> **What you are asked to do**
Reproduce all of the data exactly as written.

> **Information given**
○ ○ ○

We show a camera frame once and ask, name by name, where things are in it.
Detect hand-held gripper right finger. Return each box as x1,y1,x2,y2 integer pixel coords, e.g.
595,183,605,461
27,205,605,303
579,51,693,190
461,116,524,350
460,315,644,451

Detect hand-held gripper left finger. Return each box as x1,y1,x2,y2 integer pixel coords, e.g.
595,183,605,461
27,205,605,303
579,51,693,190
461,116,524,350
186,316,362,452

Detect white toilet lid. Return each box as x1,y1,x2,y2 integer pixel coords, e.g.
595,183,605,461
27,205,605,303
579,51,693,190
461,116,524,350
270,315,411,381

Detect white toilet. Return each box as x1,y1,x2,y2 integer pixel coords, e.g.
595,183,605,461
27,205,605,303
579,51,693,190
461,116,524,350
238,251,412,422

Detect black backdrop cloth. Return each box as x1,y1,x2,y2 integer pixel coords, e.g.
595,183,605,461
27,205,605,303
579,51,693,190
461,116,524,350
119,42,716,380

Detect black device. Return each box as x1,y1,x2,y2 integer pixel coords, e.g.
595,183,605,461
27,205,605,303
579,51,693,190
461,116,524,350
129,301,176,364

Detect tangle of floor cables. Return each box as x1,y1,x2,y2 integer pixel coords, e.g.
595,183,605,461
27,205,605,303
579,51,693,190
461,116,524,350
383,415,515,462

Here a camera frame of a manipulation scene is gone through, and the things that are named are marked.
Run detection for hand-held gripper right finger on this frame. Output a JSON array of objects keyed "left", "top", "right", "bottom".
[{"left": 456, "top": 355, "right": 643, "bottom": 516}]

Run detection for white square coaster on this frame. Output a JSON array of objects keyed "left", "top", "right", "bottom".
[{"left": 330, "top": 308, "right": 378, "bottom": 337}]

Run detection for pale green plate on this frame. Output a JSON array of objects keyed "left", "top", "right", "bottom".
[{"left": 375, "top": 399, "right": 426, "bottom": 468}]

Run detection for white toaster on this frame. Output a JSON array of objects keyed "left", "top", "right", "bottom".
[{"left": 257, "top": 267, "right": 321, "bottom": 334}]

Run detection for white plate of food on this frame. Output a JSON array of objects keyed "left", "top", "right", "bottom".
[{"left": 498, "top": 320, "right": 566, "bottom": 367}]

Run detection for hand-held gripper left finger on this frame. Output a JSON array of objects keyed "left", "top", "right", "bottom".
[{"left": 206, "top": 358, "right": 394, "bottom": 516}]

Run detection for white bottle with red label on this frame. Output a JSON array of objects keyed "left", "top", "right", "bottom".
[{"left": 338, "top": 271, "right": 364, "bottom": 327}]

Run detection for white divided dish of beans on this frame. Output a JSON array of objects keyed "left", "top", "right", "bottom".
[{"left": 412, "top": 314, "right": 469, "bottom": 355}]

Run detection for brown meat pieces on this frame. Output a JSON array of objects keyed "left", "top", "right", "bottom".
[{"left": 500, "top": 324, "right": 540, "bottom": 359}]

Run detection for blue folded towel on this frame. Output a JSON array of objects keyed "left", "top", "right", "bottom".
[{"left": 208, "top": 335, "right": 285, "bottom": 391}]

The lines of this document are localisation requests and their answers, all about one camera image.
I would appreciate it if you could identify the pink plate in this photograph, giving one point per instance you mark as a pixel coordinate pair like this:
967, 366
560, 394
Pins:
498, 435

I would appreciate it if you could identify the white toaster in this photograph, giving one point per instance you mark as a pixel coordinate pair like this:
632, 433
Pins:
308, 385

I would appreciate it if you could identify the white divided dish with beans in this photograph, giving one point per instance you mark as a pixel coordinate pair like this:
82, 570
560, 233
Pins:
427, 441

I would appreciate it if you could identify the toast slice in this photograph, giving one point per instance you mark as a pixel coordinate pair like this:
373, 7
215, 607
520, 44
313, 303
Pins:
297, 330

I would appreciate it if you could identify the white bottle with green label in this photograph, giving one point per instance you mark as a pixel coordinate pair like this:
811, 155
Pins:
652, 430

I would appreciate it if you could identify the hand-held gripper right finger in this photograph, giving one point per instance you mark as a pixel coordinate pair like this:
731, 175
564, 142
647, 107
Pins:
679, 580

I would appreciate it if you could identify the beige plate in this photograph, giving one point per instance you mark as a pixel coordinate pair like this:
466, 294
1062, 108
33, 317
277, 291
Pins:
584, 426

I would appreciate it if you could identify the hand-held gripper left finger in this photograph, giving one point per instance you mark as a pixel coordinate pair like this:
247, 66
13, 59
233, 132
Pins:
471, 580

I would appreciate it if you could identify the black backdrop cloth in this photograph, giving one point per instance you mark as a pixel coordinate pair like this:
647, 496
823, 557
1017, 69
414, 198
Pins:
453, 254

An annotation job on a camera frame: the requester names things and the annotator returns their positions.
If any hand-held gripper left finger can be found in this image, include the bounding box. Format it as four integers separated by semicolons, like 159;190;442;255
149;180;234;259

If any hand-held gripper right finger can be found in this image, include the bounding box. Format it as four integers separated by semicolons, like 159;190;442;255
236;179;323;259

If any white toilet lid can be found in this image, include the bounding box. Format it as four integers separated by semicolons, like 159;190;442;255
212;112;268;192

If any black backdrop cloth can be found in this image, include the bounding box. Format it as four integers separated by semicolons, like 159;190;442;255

○ ○ ○

> **Solved problem**
We show a camera frame once and ask, name by name, where things are in it.
Detect hand-held gripper right finger. Return each box as x1,y1,x2,y2 integer pixel coords, e.g.
595,183,605,461
27,205,605,303
579,51,693,190
461,116,524,350
460,315,644,451

Detect hand-held gripper left finger. Return each box as x1,y1,x2,y2 integer pixel coords, e.g.
595,183,605,461
27,205,605,303
579,51,693,190
461,116,524,350
186,316,362,452

Detect white toilet lid. Return each box as x1,y1,x2,y2 integer pixel coords, e.g.
595,183,605,461
27,205,605,303
579,51,693,190
461,116,524,350
270,315,411,381

Detect white toilet. Return each box as x1,y1,x2,y2 integer pixel coords, e.g.
595,183,605,461
27,205,605,303
579,51,693,190
461,116,524,350
238,251,412,422

Detect black backdrop cloth. Return each box as x1,y1,x2,y2 integer pixel coords, e.g.
595,183,605,461
27,205,605,303
579,51,693,190
461,116,524,350
119,42,716,380

Detect black device. Return each box as x1,y1,x2,y2 integer pixel coords, e.g.
595,183,605,461
27,205,605,303
579,51,693,190
461,116,524,350
129,301,176,364

Detect tangle of floor cables. Return each box as x1,y1,x2,y2 integer pixel coords, e.g.
595,183,605,461
27,205,605,303
579,51,693,190
461,116,524,350
383,415,515,462

Here a camera frame of a manipulation scene is gone through, and the things that are named are marked.
Run detection for hand-held gripper right finger on this frame. Output a JSON array of objects keyed "left", "top", "right", "bottom".
[{"left": 456, "top": 355, "right": 643, "bottom": 516}]

Run detection for white square coaster on this frame. Output a JSON array of objects keyed "left", "top", "right", "bottom".
[{"left": 330, "top": 308, "right": 378, "bottom": 337}]

Run detection for pale green plate on this frame. Output a JSON array of objects keyed "left", "top", "right", "bottom".
[{"left": 375, "top": 399, "right": 426, "bottom": 468}]

Run detection for white toaster on this frame. Output a JSON array of objects keyed "left", "top", "right", "bottom".
[{"left": 257, "top": 267, "right": 321, "bottom": 334}]

Run detection for white plate of food on this frame. Output a JSON array of objects keyed "left", "top", "right", "bottom".
[{"left": 498, "top": 320, "right": 566, "bottom": 367}]

Run detection for hand-held gripper left finger on this frame. Output a JSON array of objects keyed "left", "top", "right", "bottom".
[{"left": 206, "top": 358, "right": 394, "bottom": 516}]

Run detection for white bottle with red label on this frame. Output a JSON array of objects keyed "left", "top", "right", "bottom".
[{"left": 338, "top": 271, "right": 364, "bottom": 327}]

Run detection for white divided dish of beans on this frame. Output a JSON array of objects keyed "left", "top", "right", "bottom".
[{"left": 412, "top": 314, "right": 469, "bottom": 355}]

Run detection for brown meat pieces on this frame. Output a JSON array of objects keyed "left", "top", "right", "bottom".
[{"left": 500, "top": 324, "right": 540, "bottom": 359}]

Run detection for blue folded towel on this frame. Output a JSON array of objects keyed "left", "top", "right", "bottom".
[{"left": 208, "top": 335, "right": 285, "bottom": 391}]

The lines of this document are localisation requests and their answers, all about one camera image.
I would appreciate it if you could identify the pink plate in this photograph, giving one point per instance you mark as a pixel coordinate pair like this:
967, 366
560, 394
Pins:
498, 435

I would appreciate it if you could identify the white toaster in this photograph, giving one point per instance you mark as a pixel coordinate pair like this:
632, 433
Pins:
308, 385

I would appreciate it if you could identify the white divided dish with beans in this photograph, giving one point per instance you mark as a pixel coordinate pair like this:
82, 570
560, 233
Pins:
427, 441

I would appreciate it if you could identify the toast slice in this photograph, giving one point per instance you mark as a pixel coordinate pair like this:
373, 7
215, 607
520, 44
313, 303
Pins:
297, 330

I would appreciate it if you could identify the white bottle with green label in this photograph, giving one point per instance you mark as a pixel coordinate pair like this:
811, 155
Pins:
652, 430

I would appreciate it if you could identify the hand-held gripper right finger in this photograph, giving one point per instance you mark as a pixel coordinate pair like this:
731, 175
564, 142
647, 107
Pins:
679, 580

I would appreciate it if you could identify the beige plate in this photograph, giving one point per instance you mark as a pixel coordinate pair like this:
466, 294
1062, 108
33, 317
277, 291
Pins:
584, 426

I would appreciate it if you could identify the hand-held gripper left finger in this photograph, giving one point per instance you mark as a pixel coordinate pair like this:
247, 66
13, 59
233, 132
Pins:
471, 580

I would appreciate it if you could identify the black backdrop cloth in this photograph, giving one point per instance you mark as a pixel coordinate pair like this:
647, 496
823, 557
1017, 69
414, 198
Pins:
453, 254

An annotation job on a camera frame: the requester names things and the annotator returns their positions.
If any hand-held gripper left finger can be found in this image, include the bounding box. Format it as four integers separated by semicolons, like 159;190;442;255
149;180;234;259

If any hand-held gripper right finger can be found in this image, include the bounding box. Format it as four integers separated by semicolons, like 159;190;442;255
236;179;323;259

If any white toilet lid can be found in this image, include the bounding box. Format it as four integers separated by semicolons, like 159;190;442;255
212;112;268;192

If any black backdrop cloth can be found in this image, include the bounding box. Format it as four integers separated by semicolons, like 159;190;442;255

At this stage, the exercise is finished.